ACTIVITY: What lines of the data below include the word "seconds"? Report them by copying each.

(Data extracted from a collection)
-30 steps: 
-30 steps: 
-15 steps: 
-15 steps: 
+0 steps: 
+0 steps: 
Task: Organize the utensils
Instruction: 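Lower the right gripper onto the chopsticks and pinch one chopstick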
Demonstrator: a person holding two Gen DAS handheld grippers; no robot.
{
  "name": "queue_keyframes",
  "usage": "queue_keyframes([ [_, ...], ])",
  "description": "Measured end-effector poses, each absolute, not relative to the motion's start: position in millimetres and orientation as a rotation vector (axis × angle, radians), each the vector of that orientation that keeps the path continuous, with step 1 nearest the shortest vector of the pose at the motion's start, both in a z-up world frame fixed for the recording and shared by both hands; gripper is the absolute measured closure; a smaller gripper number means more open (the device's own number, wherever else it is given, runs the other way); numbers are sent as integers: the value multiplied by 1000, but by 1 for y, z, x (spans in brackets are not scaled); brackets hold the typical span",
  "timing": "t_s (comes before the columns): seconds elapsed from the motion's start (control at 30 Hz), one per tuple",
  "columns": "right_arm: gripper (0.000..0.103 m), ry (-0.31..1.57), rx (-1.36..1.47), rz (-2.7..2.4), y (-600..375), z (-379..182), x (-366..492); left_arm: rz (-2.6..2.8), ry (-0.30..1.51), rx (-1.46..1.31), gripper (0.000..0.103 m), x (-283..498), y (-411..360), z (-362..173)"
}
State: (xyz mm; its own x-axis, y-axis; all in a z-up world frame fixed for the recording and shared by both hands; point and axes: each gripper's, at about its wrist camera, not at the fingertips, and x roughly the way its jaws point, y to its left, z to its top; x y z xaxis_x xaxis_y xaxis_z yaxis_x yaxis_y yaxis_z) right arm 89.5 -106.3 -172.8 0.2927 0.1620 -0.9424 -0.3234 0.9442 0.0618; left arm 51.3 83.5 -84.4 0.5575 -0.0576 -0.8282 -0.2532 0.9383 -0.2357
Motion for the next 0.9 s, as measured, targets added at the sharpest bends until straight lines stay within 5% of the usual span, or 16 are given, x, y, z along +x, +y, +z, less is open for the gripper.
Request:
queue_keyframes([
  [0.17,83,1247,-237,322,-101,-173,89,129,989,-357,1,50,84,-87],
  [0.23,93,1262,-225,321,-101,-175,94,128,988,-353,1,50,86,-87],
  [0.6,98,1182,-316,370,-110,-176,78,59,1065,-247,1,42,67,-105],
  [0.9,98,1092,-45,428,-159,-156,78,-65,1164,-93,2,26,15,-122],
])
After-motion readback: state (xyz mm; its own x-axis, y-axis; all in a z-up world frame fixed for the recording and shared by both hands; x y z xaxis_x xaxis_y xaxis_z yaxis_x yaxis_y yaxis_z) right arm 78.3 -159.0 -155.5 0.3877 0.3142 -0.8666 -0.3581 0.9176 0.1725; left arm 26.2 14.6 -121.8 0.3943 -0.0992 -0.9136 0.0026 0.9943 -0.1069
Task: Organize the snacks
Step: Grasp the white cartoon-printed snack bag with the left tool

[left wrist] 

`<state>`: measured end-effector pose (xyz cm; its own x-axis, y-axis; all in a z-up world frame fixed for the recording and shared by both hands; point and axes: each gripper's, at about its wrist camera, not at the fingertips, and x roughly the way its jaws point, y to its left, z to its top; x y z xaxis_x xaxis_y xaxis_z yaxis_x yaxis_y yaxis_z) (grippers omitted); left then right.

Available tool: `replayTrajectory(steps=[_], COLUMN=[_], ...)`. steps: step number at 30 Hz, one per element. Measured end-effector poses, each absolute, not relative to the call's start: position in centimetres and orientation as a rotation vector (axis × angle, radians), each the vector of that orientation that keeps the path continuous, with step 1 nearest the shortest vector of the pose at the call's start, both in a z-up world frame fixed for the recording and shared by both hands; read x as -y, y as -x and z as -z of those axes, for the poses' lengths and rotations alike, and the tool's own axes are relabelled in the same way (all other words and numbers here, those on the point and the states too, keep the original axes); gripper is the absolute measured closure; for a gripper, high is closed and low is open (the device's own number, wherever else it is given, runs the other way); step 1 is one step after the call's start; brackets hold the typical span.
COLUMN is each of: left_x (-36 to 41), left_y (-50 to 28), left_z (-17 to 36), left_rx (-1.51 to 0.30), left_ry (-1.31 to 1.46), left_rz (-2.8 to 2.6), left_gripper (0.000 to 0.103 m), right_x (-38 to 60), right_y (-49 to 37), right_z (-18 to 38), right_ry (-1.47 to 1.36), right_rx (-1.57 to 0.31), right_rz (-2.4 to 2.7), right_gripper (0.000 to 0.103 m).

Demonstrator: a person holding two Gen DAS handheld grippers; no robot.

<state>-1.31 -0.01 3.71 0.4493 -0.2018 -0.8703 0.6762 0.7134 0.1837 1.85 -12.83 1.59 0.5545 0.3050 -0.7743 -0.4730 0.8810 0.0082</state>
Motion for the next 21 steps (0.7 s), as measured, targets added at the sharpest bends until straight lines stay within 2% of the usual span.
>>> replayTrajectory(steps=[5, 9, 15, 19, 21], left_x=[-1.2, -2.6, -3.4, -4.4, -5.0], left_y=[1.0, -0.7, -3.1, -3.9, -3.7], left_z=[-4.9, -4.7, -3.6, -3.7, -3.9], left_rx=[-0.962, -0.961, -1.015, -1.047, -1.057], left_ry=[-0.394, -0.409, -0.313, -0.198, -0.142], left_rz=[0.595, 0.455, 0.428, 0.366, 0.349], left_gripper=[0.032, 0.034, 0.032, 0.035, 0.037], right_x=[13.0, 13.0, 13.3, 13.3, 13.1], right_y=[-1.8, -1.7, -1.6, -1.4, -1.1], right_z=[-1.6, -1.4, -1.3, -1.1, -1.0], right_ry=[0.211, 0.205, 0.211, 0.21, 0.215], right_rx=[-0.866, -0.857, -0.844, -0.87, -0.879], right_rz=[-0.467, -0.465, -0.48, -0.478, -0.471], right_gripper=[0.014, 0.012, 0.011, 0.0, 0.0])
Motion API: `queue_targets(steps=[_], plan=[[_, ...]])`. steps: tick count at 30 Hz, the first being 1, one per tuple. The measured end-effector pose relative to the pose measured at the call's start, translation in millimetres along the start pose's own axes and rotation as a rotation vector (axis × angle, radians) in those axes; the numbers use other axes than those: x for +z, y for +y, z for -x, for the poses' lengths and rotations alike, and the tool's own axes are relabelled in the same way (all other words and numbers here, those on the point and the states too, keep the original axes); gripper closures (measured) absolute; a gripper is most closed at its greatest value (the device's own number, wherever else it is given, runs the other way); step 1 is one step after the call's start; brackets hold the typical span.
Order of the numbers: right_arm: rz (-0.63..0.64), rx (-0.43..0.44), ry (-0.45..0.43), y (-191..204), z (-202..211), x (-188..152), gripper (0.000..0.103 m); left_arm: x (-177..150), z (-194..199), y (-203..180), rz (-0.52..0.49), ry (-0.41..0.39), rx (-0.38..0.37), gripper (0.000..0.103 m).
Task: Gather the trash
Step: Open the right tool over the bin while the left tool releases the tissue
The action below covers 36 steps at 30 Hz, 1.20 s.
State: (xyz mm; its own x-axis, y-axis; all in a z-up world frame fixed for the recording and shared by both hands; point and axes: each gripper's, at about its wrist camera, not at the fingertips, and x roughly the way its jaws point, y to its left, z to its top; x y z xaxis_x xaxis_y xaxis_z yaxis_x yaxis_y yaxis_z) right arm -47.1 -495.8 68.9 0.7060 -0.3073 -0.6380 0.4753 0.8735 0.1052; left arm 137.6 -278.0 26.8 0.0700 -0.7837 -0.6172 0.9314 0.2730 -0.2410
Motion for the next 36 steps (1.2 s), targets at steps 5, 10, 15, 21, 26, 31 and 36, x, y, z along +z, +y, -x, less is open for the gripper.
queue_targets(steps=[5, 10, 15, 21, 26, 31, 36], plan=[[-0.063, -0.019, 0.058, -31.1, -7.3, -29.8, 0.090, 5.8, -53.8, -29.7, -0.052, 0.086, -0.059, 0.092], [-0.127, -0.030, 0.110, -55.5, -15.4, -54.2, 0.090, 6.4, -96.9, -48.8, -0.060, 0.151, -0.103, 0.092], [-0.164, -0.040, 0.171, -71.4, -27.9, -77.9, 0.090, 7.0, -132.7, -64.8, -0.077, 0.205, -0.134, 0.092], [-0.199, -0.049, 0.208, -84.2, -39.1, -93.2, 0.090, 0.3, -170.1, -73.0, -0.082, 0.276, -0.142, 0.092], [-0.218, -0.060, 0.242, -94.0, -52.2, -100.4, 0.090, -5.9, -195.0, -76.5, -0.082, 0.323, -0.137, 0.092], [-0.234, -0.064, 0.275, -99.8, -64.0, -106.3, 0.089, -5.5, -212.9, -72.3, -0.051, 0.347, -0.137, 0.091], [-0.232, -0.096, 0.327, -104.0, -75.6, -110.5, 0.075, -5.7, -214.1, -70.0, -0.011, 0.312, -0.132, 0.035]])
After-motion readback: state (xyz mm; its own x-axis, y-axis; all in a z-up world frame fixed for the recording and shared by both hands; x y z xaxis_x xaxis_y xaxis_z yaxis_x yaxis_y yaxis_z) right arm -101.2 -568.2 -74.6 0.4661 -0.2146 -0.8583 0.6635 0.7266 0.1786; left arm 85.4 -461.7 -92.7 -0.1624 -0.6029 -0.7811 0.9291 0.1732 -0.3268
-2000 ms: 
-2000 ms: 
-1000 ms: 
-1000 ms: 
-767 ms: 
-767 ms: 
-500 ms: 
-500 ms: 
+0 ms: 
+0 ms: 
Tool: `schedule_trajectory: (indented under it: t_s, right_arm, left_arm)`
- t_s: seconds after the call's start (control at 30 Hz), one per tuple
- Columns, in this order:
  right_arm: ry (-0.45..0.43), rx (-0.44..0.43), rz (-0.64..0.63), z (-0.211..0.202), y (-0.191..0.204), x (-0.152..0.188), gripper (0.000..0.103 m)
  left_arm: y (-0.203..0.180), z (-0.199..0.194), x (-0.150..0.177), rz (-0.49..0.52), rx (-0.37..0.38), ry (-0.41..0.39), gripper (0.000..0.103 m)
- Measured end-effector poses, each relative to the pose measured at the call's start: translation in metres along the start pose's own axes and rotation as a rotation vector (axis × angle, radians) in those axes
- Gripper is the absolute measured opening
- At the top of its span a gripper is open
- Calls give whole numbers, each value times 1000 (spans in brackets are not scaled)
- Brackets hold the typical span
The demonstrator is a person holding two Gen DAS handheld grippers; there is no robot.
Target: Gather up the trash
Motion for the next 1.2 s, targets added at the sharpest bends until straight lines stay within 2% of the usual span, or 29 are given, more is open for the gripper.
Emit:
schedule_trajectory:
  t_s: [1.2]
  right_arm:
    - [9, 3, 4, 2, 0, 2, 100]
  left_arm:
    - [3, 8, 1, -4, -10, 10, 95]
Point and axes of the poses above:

RESULT:
  "timing": "t_s (comes before the columns): seconds elapsed from the motion's start (control at 30 Hz), one per tuple",
- t_s: seconds after the call's start (control at 30 Hz), one per tuple

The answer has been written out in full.